ACTIVITY —
Your answer should consist of the lines in the following data that contain "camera".

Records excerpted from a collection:
★ ★ ★ ★ ★ ★ ★

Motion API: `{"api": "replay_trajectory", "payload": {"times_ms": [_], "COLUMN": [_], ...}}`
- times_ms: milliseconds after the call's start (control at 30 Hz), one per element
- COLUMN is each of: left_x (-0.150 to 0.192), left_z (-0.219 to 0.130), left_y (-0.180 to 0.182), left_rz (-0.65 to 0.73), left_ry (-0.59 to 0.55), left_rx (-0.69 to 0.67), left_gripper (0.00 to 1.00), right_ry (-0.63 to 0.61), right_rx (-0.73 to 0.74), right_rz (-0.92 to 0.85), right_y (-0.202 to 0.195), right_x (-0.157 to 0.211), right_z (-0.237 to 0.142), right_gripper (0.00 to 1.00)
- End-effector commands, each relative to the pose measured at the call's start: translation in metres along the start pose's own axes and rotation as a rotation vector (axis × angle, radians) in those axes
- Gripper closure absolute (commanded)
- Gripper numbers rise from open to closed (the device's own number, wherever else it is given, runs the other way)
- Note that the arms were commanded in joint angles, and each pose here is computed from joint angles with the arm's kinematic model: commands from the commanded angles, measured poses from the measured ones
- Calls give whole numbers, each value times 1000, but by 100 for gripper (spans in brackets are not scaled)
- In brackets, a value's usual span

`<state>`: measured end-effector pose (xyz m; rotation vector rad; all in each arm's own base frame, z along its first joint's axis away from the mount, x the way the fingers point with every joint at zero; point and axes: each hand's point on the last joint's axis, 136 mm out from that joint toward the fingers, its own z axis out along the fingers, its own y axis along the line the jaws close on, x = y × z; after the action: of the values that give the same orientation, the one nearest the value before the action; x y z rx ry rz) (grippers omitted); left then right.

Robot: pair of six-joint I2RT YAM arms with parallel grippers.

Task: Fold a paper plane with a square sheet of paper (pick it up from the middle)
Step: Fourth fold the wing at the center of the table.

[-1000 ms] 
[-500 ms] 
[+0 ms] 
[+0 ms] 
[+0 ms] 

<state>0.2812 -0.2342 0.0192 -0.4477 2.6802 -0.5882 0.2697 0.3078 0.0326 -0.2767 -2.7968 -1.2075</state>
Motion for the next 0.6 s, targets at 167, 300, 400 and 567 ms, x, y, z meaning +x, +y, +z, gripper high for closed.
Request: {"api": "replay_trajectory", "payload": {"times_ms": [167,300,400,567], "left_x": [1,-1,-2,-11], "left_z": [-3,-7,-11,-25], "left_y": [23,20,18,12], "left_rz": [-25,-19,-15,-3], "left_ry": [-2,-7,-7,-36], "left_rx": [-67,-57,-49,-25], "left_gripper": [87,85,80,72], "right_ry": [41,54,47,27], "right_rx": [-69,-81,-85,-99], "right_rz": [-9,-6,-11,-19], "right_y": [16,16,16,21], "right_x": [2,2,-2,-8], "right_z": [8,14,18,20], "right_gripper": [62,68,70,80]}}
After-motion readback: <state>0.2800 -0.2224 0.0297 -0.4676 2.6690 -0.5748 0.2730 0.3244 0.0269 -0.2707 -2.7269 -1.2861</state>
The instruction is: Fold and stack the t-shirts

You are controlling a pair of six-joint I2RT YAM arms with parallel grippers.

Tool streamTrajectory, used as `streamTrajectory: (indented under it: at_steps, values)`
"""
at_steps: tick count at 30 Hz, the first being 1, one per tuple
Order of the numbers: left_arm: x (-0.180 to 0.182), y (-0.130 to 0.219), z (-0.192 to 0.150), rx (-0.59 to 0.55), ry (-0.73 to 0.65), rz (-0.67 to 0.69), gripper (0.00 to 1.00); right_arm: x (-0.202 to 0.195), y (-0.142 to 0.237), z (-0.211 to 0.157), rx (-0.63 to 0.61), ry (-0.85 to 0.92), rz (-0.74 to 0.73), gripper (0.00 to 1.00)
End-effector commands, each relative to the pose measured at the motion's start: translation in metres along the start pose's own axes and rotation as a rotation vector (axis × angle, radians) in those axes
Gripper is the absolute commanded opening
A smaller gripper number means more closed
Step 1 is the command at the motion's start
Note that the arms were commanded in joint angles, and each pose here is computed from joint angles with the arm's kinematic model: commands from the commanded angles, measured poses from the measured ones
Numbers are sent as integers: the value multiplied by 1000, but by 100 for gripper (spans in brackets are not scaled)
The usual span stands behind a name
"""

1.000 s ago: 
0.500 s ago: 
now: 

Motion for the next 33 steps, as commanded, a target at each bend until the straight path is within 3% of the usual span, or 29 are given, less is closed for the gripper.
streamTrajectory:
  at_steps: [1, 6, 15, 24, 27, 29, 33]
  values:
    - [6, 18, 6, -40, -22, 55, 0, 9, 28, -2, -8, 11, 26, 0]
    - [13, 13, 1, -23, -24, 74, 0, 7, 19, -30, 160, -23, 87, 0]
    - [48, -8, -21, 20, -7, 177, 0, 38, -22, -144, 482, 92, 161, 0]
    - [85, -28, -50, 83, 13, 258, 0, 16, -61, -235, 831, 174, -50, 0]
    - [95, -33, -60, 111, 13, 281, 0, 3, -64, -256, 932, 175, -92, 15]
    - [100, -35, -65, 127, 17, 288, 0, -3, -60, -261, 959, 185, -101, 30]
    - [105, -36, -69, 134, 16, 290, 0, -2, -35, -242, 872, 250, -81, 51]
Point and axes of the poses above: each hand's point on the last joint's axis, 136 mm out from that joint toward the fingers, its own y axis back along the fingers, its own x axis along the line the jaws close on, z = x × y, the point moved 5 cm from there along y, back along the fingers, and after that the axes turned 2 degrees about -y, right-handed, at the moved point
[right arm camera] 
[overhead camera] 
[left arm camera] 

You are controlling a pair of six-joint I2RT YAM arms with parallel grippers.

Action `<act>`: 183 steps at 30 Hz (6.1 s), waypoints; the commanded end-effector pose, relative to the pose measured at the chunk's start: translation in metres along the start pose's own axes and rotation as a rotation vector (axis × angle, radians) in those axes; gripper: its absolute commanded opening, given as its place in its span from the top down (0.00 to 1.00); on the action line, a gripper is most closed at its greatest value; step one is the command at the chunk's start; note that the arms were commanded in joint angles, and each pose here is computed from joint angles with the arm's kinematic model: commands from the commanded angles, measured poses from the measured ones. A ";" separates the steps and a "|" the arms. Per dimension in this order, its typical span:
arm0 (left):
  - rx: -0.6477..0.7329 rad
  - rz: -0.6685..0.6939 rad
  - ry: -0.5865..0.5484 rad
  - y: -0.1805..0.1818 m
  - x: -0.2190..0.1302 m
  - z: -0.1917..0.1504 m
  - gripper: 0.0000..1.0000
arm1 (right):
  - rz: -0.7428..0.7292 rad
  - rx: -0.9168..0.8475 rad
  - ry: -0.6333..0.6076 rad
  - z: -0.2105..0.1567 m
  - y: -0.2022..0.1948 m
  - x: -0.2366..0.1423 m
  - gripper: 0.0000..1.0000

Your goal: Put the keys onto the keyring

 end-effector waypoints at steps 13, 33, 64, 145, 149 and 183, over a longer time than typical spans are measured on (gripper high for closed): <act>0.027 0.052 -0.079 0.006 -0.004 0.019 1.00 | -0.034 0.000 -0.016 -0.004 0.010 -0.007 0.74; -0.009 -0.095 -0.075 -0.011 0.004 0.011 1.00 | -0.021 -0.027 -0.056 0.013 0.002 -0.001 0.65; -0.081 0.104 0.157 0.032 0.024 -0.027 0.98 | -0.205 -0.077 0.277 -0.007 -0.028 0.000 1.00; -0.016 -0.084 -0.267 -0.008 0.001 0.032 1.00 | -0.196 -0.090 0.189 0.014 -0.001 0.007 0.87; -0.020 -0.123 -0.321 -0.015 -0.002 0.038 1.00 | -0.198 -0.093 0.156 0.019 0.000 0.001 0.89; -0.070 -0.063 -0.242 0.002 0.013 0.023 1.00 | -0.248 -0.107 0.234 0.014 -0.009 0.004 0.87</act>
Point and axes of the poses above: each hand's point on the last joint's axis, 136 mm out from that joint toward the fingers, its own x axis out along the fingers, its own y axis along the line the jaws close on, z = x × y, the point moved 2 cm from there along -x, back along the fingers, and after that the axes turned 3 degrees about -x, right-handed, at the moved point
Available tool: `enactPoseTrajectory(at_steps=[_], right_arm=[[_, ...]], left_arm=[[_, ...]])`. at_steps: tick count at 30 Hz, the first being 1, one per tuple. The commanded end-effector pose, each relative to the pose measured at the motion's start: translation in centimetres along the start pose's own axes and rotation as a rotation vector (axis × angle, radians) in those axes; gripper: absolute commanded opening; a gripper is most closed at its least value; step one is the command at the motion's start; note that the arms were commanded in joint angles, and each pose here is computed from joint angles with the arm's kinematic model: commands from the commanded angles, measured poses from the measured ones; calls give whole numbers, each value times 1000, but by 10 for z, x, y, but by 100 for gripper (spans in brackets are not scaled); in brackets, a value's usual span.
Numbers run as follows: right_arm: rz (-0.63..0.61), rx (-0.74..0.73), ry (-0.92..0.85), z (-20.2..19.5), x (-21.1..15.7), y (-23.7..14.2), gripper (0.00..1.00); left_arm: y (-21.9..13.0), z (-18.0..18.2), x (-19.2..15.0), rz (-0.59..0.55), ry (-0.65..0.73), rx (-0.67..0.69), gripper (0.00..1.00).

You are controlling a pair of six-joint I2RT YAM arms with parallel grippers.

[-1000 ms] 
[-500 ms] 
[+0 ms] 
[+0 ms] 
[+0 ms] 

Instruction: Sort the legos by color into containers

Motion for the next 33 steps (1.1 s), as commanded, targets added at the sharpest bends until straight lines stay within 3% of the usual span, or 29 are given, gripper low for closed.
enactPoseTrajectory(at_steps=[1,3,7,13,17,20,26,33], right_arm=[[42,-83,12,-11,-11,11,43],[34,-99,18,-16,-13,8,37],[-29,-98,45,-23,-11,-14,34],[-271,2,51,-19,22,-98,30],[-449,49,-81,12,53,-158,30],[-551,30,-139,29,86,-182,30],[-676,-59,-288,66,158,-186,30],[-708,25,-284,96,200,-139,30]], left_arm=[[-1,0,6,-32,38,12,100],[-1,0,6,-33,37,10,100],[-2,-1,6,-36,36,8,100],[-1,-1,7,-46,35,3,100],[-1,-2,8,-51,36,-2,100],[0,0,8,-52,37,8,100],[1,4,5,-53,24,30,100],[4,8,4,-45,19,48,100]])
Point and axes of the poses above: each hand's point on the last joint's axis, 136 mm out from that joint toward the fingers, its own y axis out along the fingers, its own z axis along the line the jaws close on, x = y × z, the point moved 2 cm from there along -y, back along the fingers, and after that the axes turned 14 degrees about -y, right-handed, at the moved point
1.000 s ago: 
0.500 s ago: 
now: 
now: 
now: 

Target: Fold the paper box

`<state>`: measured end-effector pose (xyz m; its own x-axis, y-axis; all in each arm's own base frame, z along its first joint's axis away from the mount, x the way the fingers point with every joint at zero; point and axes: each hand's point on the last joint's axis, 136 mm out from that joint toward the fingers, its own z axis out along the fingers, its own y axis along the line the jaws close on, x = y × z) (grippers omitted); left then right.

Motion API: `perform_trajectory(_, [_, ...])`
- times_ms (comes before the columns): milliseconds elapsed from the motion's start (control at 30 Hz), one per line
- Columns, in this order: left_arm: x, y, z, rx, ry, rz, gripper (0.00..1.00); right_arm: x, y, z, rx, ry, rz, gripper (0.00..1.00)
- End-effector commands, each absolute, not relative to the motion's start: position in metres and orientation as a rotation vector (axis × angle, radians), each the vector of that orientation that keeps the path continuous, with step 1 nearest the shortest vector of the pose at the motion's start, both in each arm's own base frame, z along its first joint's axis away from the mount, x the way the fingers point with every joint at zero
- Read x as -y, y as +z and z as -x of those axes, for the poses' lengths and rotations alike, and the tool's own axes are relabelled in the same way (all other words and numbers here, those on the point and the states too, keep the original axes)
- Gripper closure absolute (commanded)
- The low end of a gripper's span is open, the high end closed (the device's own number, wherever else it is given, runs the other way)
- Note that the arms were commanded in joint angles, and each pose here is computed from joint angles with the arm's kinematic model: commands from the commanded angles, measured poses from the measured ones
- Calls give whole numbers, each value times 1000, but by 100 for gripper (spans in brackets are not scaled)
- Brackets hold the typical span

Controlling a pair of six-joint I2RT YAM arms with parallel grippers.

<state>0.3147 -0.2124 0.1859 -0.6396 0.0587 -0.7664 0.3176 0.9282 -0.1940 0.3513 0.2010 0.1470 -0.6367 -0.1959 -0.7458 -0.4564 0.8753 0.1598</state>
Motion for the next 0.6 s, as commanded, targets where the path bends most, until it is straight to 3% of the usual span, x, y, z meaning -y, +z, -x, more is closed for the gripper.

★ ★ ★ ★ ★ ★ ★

WRITTEN ANSWER —
[right arm camera] 
[overhead camera] 
[left arm camera] 

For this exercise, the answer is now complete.